In order to shield the interference of the external magnetic field to the data acquisition device 110 and the data processing device 120, the data acquisition device 110 and the data processing device 120 are both provided with antimagnetic shells to ensure the working stability of the equipment.

It should be noted that, the data processing apparatus 120 and the network server 130 may be connected by wire or wirelessly, the dedicated storage unit 131 may be regarded as a readable storage medium of a memory of the computer, the common storage unit 132 may be regarded as a readable storage medium of a hard disk of the computer, and the encapsulating unit 123 encapsulates the non-real-time data, that is, encapsulates the data, and has the following processes:

1. converting the user information into data for transmission over the network;

2. converting the data into data segments and establishing a reliable connection between the sender host and the receiver host;

3. converting the data section into data packets or datagrams, and placing a logical address in the header, so that each data packet can be transmitted over the internet;

4. packets or datagrams are converted into frames for transmission in the local network. On a local network segment, each host is uniquely identified by using a hardware address;

5. the frames are converted into a bit stream and a digital coding and clocking scheme is employed.

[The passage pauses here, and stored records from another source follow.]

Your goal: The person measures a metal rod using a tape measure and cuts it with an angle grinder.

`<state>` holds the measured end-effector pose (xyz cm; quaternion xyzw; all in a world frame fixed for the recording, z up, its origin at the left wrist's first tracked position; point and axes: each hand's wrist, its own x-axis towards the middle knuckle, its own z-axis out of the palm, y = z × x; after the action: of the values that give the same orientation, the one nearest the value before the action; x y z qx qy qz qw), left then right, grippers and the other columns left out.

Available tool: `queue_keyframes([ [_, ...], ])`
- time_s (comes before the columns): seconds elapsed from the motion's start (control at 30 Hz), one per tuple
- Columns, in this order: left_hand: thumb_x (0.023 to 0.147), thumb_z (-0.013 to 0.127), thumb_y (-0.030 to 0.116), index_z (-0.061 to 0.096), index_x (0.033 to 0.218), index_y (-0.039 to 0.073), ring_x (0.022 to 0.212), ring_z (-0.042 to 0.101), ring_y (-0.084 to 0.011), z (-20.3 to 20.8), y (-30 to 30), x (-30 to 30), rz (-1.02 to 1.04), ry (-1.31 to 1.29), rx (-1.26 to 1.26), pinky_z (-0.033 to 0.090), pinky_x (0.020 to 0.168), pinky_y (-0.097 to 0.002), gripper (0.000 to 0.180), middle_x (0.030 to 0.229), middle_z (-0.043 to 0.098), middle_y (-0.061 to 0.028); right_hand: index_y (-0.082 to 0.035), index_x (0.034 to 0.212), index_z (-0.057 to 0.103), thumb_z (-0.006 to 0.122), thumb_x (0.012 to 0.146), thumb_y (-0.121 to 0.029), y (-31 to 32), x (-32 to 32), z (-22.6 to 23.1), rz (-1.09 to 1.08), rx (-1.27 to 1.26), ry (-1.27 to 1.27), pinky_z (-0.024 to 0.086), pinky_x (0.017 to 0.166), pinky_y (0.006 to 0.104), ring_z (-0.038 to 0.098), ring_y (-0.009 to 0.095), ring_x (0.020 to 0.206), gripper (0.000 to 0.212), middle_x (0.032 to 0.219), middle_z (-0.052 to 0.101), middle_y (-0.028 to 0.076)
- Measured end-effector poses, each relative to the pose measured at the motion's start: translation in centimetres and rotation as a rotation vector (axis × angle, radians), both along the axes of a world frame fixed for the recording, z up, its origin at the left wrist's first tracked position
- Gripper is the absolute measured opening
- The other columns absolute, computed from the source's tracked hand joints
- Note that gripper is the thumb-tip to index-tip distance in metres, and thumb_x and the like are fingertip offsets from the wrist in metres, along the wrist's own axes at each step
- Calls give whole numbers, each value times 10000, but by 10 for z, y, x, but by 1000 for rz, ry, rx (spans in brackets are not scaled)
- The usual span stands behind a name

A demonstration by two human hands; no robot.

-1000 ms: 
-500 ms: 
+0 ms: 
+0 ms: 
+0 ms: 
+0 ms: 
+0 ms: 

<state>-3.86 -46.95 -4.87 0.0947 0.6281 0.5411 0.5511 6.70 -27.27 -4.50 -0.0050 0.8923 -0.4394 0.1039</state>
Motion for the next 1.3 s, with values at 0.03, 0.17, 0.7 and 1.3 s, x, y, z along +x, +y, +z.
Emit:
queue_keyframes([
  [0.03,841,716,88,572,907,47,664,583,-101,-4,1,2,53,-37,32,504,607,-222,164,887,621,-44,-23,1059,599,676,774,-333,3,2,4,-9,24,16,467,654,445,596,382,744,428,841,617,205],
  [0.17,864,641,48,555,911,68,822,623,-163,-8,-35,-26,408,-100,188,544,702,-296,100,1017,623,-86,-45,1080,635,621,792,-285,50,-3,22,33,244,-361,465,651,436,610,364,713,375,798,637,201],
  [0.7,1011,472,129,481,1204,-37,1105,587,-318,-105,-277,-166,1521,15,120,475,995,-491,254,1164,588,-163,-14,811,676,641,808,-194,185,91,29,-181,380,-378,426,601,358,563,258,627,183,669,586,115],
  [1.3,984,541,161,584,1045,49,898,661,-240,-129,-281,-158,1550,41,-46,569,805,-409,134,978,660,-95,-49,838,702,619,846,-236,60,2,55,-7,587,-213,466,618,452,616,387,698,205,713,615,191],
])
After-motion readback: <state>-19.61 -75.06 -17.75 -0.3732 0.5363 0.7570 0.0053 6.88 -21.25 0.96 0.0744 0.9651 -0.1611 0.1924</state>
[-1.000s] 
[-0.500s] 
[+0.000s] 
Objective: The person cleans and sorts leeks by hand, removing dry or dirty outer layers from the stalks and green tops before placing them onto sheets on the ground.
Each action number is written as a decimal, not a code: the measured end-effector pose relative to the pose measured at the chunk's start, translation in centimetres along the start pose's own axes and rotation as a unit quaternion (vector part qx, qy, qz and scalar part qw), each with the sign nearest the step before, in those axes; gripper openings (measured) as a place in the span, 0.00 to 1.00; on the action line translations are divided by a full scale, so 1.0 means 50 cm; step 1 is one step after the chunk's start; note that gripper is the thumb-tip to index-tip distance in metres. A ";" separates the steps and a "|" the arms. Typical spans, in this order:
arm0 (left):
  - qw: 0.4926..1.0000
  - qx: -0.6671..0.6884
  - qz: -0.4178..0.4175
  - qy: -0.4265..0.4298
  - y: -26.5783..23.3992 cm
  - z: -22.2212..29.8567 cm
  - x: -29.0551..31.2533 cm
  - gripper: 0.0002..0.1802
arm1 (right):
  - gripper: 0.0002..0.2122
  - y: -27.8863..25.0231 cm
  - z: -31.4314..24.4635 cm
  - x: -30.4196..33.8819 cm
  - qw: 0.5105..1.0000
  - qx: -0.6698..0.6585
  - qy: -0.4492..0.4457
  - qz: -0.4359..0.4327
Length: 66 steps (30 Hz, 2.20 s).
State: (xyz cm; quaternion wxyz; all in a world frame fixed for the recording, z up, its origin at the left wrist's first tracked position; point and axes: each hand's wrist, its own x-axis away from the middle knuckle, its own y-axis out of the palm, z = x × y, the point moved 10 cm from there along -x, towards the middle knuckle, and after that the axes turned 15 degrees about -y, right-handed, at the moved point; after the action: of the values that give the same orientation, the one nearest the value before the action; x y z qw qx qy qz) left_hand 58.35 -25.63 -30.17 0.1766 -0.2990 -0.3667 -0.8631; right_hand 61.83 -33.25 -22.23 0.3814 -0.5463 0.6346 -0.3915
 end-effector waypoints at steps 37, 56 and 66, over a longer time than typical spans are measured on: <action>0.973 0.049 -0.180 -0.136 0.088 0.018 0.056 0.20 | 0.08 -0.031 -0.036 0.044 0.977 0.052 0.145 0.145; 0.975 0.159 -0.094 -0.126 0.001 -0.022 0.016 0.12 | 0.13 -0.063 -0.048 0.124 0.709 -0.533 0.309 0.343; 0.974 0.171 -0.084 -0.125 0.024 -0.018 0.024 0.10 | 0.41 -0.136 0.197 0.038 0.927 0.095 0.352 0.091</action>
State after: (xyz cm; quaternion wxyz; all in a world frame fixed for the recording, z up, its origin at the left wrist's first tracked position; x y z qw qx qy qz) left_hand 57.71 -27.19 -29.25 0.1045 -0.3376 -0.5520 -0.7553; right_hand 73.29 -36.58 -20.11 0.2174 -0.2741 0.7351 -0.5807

It will be appreciated that the transmission rate, integrity and credibility of the data may be improved by encapsulating the non-real time data during the data transmission process. If computer A wants to send some data in the application program to computer B, the application layer is used. The control information necessary for the application layer of computer a to contact the application layer of any computer B is by adding protocol headers to the data in advance. The result information element, which contains the protocol header, data and possibly the protocol trailer, is sent to the presentation layer, which in turn adds the protocol header as control information understood by the presentation layer of computer B. The size of the information unit increases with the addition of protocol headers and protocol trailers for each layer, which contain control information to be used by the corresponding layer of computer B. At the physical layer, the entire information unit is transmitted over the network medium. The physical layer in computer B receives the information unit and transmits it to the data link layer; then the data link layer in B reads the control information which is contained in the protocol header and is added in advance by the data link layer of the computer A; secondly, the protocol header and the protocol trailer are removed, and the rest is transmitted to a network layer. Each layer performs the same action: and reading the protocol head and the protocol tail from the corresponding layer, removing the protocol head and the protocol tail, and sending the residual information to a higher layer. After the application layer is executed, the data is transmitted to the application program receiving end in the computer B, and finally the received data is the data transmitted from the application program in the computer a.

In another embodiment, the encapsulating unit 123 may encapsulate the data into a text document, an audio document, or a video document in a specific format, so that the user can perform online reading and writing operations on the campus network, or perform offline reading-only, writing-only, or reading-and-writing-incapable, and the like, thereby ensuring the security of the campus network data to a certain extent.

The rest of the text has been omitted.